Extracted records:
# # # # #

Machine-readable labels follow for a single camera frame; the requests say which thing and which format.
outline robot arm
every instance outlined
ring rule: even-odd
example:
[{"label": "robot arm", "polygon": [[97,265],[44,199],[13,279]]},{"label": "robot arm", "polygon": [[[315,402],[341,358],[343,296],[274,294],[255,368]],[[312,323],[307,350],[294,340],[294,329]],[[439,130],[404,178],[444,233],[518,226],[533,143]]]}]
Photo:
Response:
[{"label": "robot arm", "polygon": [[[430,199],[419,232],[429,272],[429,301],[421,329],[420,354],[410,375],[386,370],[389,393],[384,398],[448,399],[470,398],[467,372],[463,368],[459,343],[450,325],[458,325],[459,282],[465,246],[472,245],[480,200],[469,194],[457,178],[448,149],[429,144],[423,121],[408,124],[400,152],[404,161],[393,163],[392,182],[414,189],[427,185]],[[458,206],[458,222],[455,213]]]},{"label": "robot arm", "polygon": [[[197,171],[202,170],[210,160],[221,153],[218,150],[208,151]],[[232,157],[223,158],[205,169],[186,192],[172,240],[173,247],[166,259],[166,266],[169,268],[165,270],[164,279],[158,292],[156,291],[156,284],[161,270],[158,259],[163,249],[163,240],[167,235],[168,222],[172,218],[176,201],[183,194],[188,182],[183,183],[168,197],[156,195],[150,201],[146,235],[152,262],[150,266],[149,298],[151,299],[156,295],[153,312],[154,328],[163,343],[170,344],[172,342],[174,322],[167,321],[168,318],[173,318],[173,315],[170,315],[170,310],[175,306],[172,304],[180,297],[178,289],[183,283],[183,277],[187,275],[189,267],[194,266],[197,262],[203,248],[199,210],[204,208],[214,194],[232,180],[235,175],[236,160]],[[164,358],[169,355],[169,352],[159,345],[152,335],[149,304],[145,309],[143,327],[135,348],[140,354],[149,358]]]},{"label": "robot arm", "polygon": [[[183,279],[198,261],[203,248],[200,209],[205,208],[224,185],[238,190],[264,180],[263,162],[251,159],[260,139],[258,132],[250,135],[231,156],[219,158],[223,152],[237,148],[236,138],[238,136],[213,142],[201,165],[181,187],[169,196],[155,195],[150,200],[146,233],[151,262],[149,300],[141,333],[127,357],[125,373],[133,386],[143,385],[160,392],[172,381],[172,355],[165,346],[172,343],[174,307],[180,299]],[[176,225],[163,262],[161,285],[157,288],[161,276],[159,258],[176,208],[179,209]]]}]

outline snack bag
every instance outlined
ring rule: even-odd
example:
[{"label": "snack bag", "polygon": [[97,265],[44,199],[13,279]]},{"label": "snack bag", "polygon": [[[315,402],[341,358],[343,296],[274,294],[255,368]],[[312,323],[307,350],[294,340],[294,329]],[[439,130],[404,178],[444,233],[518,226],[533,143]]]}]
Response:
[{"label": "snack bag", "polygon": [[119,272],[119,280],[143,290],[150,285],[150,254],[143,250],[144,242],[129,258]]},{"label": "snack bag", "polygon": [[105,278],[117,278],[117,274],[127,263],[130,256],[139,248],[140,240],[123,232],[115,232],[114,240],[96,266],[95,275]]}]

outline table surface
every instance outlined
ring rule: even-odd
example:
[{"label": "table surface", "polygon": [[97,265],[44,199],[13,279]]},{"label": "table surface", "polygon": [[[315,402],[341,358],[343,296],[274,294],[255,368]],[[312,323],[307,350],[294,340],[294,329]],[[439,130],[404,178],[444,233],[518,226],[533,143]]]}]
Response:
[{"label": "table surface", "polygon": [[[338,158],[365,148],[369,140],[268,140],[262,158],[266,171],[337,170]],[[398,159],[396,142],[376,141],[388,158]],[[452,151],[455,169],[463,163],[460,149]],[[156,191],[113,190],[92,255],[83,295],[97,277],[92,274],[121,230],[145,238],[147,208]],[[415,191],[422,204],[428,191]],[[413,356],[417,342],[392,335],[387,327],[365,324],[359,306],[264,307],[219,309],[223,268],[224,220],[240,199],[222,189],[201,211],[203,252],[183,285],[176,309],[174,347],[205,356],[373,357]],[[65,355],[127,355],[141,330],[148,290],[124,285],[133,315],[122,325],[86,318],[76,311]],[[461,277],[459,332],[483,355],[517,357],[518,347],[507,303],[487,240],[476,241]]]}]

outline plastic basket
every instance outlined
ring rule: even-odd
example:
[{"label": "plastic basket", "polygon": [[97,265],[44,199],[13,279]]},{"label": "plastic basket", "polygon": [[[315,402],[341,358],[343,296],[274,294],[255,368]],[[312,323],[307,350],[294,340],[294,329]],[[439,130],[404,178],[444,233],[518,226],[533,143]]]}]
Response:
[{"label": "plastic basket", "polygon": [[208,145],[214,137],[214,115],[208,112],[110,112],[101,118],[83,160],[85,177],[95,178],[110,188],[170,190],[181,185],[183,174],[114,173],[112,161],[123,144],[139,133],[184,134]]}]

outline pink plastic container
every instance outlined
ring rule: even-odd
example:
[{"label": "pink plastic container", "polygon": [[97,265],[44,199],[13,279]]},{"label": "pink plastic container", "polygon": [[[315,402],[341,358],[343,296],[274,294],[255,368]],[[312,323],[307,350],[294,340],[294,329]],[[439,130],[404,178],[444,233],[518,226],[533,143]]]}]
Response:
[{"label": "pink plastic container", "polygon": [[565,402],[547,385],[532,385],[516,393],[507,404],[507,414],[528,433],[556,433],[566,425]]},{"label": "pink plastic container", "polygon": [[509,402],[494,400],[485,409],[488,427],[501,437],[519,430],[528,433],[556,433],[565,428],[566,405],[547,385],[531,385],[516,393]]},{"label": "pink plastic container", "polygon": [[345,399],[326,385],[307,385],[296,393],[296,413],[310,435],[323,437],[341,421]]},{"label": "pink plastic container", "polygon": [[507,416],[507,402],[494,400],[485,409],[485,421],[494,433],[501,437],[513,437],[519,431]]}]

# # # # #

Give back all the data exactly as it was written.

Machine-readable labels follow for a single camera frame; the requests say which thing and which format.
outline robot arm
every instance outlined
ring rule: even-odd
example:
[{"label": "robot arm", "polygon": [[97,265],[44,199],[13,279]]},{"label": "robot arm", "polygon": [[[315,402],[341,358],[343,296],[274,294],[255,368]],[[312,323],[307,350],[294,340],[294,329]],[[439,130],[404,178],[444,233],[518,226],[533,143]]]}]
Photo:
Response:
[{"label": "robot arm", "polygon": [[[430,199],[419,232],[429,272],[429,301],[421,329],[420,354],[410,375],[386,370],[389,393],[384,398],[448,399],[470,398],[467,372],[463,368],[459,343],[450,325],[458,325],[459,282],[465,246],[472,245],[480,200],[469,194],[457,178],[448,149],[429,144],[423,121],[408,124],[400,152],[404,161],[393,163],[392,182],[414,189],[427,185]],[[458,206],[458,222],[455,213]]]},{"label": "robot arm", "polygon": [[[197,171],[202,170],[210,160],[221,153],[218,150],[208,151]],[[232,157],[223,158],[205,169],[186,192],[172,240],[173,247],[166,259],[166,266],[169,268],[165,270],[164,279],[158,292],[156,291],[156,284],[161,270],[158,259],[163,249],[163,240],[167,235],[168,222],[172,218],[176,201],[183,194],[188,182],[183,183],[168,197],[156,195],[150,201],[146,235],[152,262],[150,266],[149,298],[151,299],[156,295],[153,312],[154,328],[163,343],[170,344],[172,342],[174,322],[167,321],[168,318],[173,318],[173,315],[170,315],[170,310],[175,306],[172,304],[180,297],[178,289],[183,283],[183,277],[187,275],[189,267],[194,266],[197,262],[203,248],[199,210],[204,208],[214,194],[232,180],[235,175],[236,160]],[[164,358],[169,355],[169,352],[159,345],[152,335],[149,304],[145,309],[143,327],[135,348],[140,354],[149,358]]]},{"label": "robot arm", "polygon": [[[183,279],[198,261],[203,248],[200,209],[205,208],[224,185],[238,190],[264,180],[263,162],[251,159],[260,139],[258,132],[250,135],[231,156],[219,158],[223,152],[237,148],[236,138],[238,136],[213,142],[201,165],[181,187],[169,196],[155,195],[150,200],[146,233],[151,262],[149,300],[141,333],[127,357],[125,373],[133,386],[143,385],[160,392],[172,381],[172,355],[165,346],[172,343],[174,307],[180,299]],[[176,225],[163,262],[161,285],[157,288],[161,276],[159,258],[176,208],[179,209]]]}]

outline snack bag
every instance outlined
ring rule: even-odd
example:
[{"label": "snack bag", "polygon": [[97,265],[44,199],[13,279]]},{"label": "snack bag", "polygon": [[[315,402],[341,358],[343,296],[274,294],[255,368]],[[312,323],[307,350],[294,340],[294,329]],[[439,130],[404,178],[444,233],[518,226],[533,143]]]}]
Response:
[{"label": "snack bag", "polygon": [[119,272],[119,280],[143,290],[150,285],[150,254],[143,250],[144,242],[129,258]]},{"label": "snack bag", "polygon": [[105,278],[117,278],[117,274],[127,263],[130,256],[139,248],[140,240],[123,232],[115,232],[114,240],[96,266],[95,275]]}]

outline table surface
every instance outlined
ring rule: even-odd
example:
[{"label": "table surface", "polygon": [[97,265],[44,199],[13,279]]},{"label": "table surface", "polygon": [[[315,402],[341,358],[343,296],[274,294],[255,368]],[[312,323],[307,350],[294,340],[294,329]],[[439,130],[404,178],[444,233],[518,226],[533,143]]]}]
Response:
[{"label": "table surface", "polygon": [[[338,158],[365,148],[369,140],[268,140],[262,158],[266,171],[337,170]],[[398,159],[396,142],[376,141],[388,158]],[[452,151],[455,169],[463,163],[460,149]],[[156,191],[113,190],[92,255],[83,295],[97,277],[92,274],[121,230],[145,238],[147,208]],[[415,191],[422,204],[428,191]],[[413,356],[417,342],[392,335],[387,327],[365,324],[359,306],[264,307],[219,309],[223,268],[224,220],[240,199],[222,189],[201,211],[203,252],[183,285],[176,309],[174,347],[205,356],[373,357]],[[65,355],[127,355],[141,330],[148,290],[124,285],[133,315],[122,325],[86,318],[76,311]],[[461,277],[459,332],[483,355],[517,357],[518,347],[507,303],[487,240],[476,241]]]}]

outline plastic basket
every instance outlined
ring rule: even-odd
example:
[{"label": "plastic basket", "polygon": [[97,265],[44,199],[13,279]]},{"label": "plastic basket", "polygon": [[[315,402],[341,358],[343,296],[274,294],[255,368]],[[312,323],[307,350],[294,340],[294,329]],[[439,130],[404,178],[444,233],[518,226],[533,143]]]}]
Response:
[{"label": "plastic basket", "polygon": [[208,145],[214,137],[214,115],[208,112],[110,112],[101,118],[83,160],[85,177],[95,178],[110,188],[170,190],[181,185],[183,174],[114,173],[112,161],[123,144],[139,133],[184,134]]}]

outline pink plastic container
every instance outlined
ring rule: even-odd
example:
[{"label": "pink plastic container", "polygon": [[97,265],[44,199],[13,279]]},{"label": "pink plastic container", "polygon": [[[315,402],[341,358],[343,296],[274,294],[255,368]],[[312,323],[307,350],[294,340],[294,329]],[[439,130],[404,178],[444,233],[518,226],[533,143]]]}]
Response:
[{"label": "pink plastic container", "polygon": [[565,402],[547,385],[532,385],[516,393],[507,404],[507,414],[528,433],[556,433],[566,425]]},{"label": "pink plastic container", "polygon": [[509,402],[494,400],[485,409],[488,427],[501,437],[519,430],[528,433],[556,433],[565,428],[566,405],[547,385],[531,385],[516,393]]},{"label": "pink plastic container", "polygon": [[345,399],[326,385],[307,385],[296,393],[296,413],[310,435],[323,437],[341,421]]},{"label": "pink plastic container", "polygon": [[507,416],[507,402],[494,400],[485,409],[485,421],[494,433],[501,437],[513,437],[519,431]]}]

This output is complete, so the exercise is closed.